[Your instructions]
In the records below, find the lines that include the string "with" and report how many there are, nothing else.

[Opening Given data section]

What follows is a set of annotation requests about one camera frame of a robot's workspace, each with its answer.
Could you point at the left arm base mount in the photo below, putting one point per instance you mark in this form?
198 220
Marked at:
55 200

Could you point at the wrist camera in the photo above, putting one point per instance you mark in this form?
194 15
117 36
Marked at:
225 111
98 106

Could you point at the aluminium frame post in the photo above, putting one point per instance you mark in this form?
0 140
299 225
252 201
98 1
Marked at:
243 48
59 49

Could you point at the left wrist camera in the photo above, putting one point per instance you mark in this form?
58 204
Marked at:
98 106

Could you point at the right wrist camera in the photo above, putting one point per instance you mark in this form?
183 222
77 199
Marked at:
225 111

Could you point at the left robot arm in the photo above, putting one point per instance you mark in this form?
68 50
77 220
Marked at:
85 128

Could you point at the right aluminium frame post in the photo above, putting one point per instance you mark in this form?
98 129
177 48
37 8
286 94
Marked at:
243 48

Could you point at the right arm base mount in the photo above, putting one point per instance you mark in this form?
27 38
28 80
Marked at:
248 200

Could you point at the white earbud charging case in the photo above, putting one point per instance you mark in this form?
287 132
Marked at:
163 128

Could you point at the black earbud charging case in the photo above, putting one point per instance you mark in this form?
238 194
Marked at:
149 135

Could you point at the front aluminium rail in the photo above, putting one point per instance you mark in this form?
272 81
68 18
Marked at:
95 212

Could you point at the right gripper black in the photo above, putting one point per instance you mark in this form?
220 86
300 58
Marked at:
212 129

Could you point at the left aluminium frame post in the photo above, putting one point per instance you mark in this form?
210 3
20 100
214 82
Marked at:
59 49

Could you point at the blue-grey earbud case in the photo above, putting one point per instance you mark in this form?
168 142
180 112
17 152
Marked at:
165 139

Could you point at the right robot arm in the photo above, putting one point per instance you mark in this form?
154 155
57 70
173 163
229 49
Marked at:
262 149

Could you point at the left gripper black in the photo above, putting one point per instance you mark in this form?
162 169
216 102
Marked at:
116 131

[Closing Given data section]
[Opening Given data section]

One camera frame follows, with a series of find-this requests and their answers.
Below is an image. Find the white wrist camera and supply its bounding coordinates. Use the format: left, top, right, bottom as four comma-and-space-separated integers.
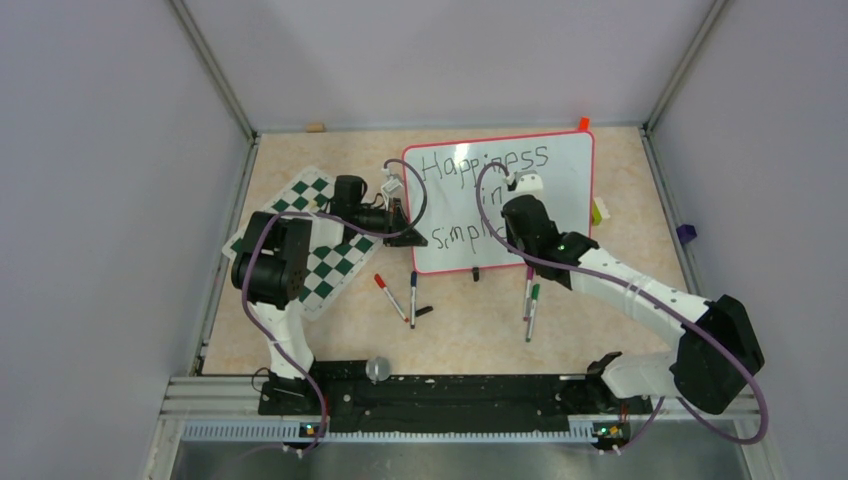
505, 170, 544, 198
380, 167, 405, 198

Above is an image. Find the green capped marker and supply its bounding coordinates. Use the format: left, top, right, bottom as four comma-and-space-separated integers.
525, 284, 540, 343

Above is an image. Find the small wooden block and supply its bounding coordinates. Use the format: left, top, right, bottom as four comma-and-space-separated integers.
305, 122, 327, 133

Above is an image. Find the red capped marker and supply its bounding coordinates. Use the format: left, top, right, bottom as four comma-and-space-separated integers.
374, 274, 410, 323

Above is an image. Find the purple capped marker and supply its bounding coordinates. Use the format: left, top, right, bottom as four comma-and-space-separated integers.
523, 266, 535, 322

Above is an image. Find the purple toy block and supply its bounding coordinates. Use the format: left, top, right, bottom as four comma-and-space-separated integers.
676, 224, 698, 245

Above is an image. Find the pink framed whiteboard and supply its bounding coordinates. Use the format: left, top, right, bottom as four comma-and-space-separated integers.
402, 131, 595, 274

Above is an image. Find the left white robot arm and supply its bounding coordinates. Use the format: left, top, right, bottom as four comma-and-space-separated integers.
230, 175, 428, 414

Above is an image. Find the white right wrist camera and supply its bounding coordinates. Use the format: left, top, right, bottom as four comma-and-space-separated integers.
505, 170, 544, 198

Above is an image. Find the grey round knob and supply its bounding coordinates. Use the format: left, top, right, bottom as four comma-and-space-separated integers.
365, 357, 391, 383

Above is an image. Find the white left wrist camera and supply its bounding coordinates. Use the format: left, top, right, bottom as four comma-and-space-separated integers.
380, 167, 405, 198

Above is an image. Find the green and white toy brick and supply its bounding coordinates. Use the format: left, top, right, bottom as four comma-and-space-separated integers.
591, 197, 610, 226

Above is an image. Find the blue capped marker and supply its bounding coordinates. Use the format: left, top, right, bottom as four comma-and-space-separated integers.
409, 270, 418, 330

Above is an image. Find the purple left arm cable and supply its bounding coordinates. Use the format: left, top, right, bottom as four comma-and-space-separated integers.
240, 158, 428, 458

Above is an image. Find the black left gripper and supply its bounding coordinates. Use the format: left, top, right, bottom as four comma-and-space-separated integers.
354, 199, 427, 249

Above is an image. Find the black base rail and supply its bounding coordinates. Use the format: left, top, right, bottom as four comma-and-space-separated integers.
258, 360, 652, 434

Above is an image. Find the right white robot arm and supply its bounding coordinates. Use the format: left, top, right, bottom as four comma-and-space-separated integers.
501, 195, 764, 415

[Closing Given data section]

[Expected answer]
2